Music Radical

So here is the audio I created and posted in for ds106 - I'm not sure what the actual week 2 assignment was, exactly, but this will do for mine. Also, here is what I wrote as I explored the mechanics behind #ds106 radio. Great stuff.


The audio is from my talk in Saskatchwan in 2005. The background audio is from Jurassic Plark slowed 1000 times, and Kendra Springer, Hope.


  1. Music can add so much to most any experience. Dance, video, words, all can be cross pollinated with music to recreate an new thing of art or experience.

    I used to take video of high school students riding mountain bikes down big hills or over jumps. Adding some AC/DC behind the video made the hills steeper and the jumps bigger.
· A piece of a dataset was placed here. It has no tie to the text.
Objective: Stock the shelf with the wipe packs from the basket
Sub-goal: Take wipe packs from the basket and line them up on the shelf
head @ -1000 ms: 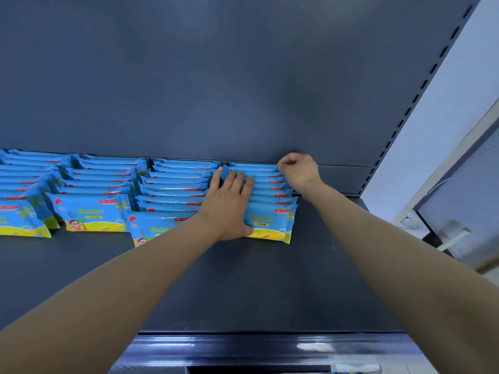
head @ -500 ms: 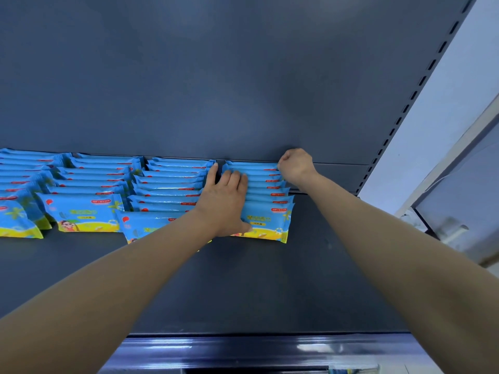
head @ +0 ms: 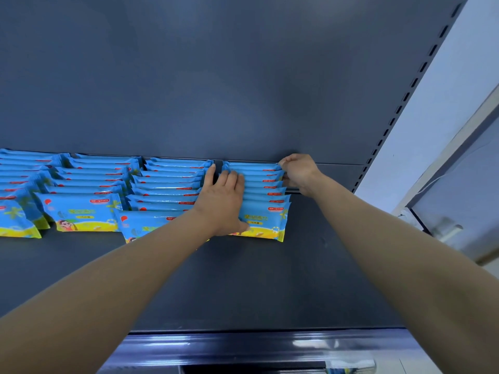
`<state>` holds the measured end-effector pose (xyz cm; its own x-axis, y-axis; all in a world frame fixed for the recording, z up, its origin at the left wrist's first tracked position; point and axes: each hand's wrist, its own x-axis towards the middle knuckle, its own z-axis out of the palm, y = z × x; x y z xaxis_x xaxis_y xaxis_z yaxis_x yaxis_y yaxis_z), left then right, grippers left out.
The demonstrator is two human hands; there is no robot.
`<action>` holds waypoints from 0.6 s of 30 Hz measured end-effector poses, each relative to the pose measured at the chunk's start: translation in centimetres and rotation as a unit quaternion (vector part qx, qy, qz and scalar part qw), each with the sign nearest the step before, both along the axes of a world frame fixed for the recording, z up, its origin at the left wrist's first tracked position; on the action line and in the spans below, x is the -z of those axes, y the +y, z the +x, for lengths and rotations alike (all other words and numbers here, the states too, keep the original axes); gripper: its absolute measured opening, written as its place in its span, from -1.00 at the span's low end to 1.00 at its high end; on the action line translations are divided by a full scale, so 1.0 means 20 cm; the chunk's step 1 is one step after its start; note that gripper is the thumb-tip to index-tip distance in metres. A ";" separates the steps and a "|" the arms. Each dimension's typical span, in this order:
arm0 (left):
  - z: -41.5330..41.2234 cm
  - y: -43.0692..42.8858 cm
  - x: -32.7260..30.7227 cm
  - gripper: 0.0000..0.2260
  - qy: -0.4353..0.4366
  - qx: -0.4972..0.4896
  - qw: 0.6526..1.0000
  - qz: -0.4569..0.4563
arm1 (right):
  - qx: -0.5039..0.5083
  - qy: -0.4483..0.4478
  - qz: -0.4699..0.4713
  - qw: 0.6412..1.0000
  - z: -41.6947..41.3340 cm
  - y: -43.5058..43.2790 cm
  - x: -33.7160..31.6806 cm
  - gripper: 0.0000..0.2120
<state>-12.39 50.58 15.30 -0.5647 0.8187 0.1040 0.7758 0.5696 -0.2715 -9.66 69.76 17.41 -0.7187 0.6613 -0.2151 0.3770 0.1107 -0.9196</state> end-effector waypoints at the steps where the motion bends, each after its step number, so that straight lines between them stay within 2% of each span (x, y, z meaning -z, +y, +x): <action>1: 0.00 0.00 0.00 -0.07 -0.001 -0.001 1.000 0.000 | 0.006 0.001 0.012 1.000 0.00 0.00 0.00 -0.84; 7: 0.00 0.00 0.00 -0.06 -0.013 -0.001 1.000 0.001 | 0.014 0.030 0.144 0.989 0.06 -0.03 -0.02 -0.88; 11: 0.00 0.00 0.00 -0.08 -0.022 -0.004 1.000 0.001 | -0.002 0.035 0.182 0.983 0.10 -0.06 -0.05 -0.86; 13: 0.01 0.00 0.00 -0.07 -0.023 -0.004 1.000 0.003 | -0.004 0.008 0.198 0.980 0.13 -0.06 -0.07 -0.88; 15: 0.01 -0.02 0.01 -0.06 -0.024 0.002 1.000 0.005 | -0.017 -0.054 0.179 0.982 0.17 -0.07 -0.07 -0.88; 18: 0.03 -0.03 0.02 -0.05 -0.018 0.009 1.000 -0.006 | -0.088 -0.109 0.047 0.989 0.23 -0.11 -0.04 -0.83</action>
<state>-11.83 50.02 14.80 -0.5524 0.8303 0.0735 0.7957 0.5515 -0.2503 -4.97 67.47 18.19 -0.7680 0.5541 -0.3211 0.5319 0.2727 -0.8017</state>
    All of this stuff mixing audio with strange sounds so reminds me of Kerouac reading with Steve Alan playing the piano.

    None of this is new, this mixing of media, but in this ds106 there seems to be a very cool resurgence of this form and it is really wonderful to see.

    Nice thoughtful words and beautiful sounds behind. Thanks!

  2. So you did the what is radical background music to your talk, heard this on #ds106 radio last night and thought maybe Scott Leslie or Brian lamb put it together. This was one of my favorite tracks of the night last night, and as Brian Lamb noted on twitter, it followed Leonard Cohen, which is such a nice juxtapostion.

    This also makes the case for a good assignment for ds106, give a presentation, paper, or other work you have done and put it to music. This being the example, the "is it radical?" refrain is perfect.

    What's more, after the last two days I am really convinced there is something to this whole radio thing. But so much more to experiment with before anyone starts suggesting this is radical :)

  3. Oh yeah. I love radio. You can do whatever you want while you're listening to the radio, from sleep to work to drive the car to read blogs. Listen to talk, listen to music, listen to everything in between. Television demands your focus; radio doesn't. And yet - when you focus, radio richly rewards you. If I had time, I'd have my own radio station, for sure.

  4. Remembering back to the days of that weirdness of Leonard Cohen's Beautiful Losers, I had to go find the copy I know I had on one of the bookcases. I found it and took a quick trip through the pages looking for a description of this radioplex of work going on here. Too many strange things, so I find this on back cover of Panther Press edition as review circa 1966. Description fits the ds106

    "Beautiful Losers
    a love story
    an orgy
    a prayer
    a black mass
    a shriek
    a satire
    a joke
    an hallucination
    a religio-sexual epic of incomparable beauty."

    What kind of class is this anyway?

  5. That's why I love radio too - I went out for a walk in the Sunday winter sun with my mobile tuned to #ds106. I left the doorway and your piece faded in. It set the pace for a wonderful walk - really enjoyed it - thanks for sharing.